The outrage instead came from pro-Kremlin military commentators in the Russian media, with one accusing Mr Trump of 'throwing a temper tantrum' while another dismissed the submarine deployment as 'meaningless blather'.
But by swatting away Mr Medvedev's threats, the US president has given him a relevance he rarely enjoys – for all his mouthiness – either at home or abroad.
Hailed by European optimists as a pro-Western reformer when he took over as president from Putin in 2008, Mr Medvedev styled himself as a tech-loving moderniser and defender of civil liberties
In reality, he was never the champion of Russia's Western-oriented middle class that he pretended to be. He proved instead to be a mere placeholder while he helped Putin perform a constitutional sleight of hand that reset the clock on his presidency.
Ordinary Russians likened the charade to Gogol's play The Government Inspector, in which a fraudster impersonates a powerful official only for the real inspector to appear in the final scene. Cynical though it was, most Russians accepted the ruse.
Since Putin's return, Mr Medvedev has been sidelined, seeking relevance from the periphery by turning himself into an ever more bombastic caricature of his former self – one even Russians struggle to take seriously.
Last year, The Insider, an anti-Kremlin investigative site, reported that Mr Medvedev's most 'unhinged' social media posts often appeared shortly after deliveries from his Tuscan vineyard arrived at his Moscow address.
Rumours of Mr Medvedev's drinking have swirled for over a decade, growing louder as his fulminations against the 'bastards and degenerates' in Kyiv have intensified and footage emerged of him nodding off at a series of official events.

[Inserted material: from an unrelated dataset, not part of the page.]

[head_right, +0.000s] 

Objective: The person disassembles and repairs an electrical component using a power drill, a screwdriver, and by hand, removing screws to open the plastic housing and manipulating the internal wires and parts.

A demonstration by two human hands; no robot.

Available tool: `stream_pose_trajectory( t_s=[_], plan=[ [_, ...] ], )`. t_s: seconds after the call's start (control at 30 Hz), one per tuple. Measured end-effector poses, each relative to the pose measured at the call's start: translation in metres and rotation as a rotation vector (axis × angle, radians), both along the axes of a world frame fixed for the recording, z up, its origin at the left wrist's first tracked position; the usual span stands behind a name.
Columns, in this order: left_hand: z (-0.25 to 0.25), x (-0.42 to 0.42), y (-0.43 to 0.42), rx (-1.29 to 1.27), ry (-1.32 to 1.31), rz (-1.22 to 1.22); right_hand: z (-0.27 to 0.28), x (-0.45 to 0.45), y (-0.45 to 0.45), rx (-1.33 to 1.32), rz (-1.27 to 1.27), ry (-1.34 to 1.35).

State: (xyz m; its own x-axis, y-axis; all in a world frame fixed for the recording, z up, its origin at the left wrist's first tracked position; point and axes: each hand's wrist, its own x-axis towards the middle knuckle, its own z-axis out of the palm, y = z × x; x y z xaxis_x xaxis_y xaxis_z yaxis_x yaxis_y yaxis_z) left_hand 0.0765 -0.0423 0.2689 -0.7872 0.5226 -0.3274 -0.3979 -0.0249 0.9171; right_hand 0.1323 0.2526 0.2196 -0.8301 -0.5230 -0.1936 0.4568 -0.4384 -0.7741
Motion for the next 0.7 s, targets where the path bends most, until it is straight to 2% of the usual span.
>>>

Alcohol might explain part of his transformation from a Western-courting politician to someone who now denounces Western leaders as a 'pack of grunting pigs'. But it is more likely that he simply craves attention – and Mr Trump has just given it to him, even if the US president describes him as a 'failed' has-been.
The real target of the submarine manoeuvre is almost certainly Putin himself – a man Mr Trump admires but has grown frustrated with because of his refusal to make concessions on Ukraine.
Matters are coming to a head, with Mr Trump vowing to impose sanctions on Russia and tariffs on countries buying its energy unless Moscow agrees to a ceasefire by Aug 8.
So far, Putin has remained unmoved, seemingly calculating that Washington will retreat from secondary tariffs, which would hurt Russia's energy-dependent economy but also carry significant diplomatic costs for Mr Trump.
With time running out ahead of the real showdown, the submarine move should be seen as an attempt to ratchet up pressure on Putin. In that light, the Kremlin's silence looks less like a triumph for the US president than evidence that the Russian leader has not blinked – yet.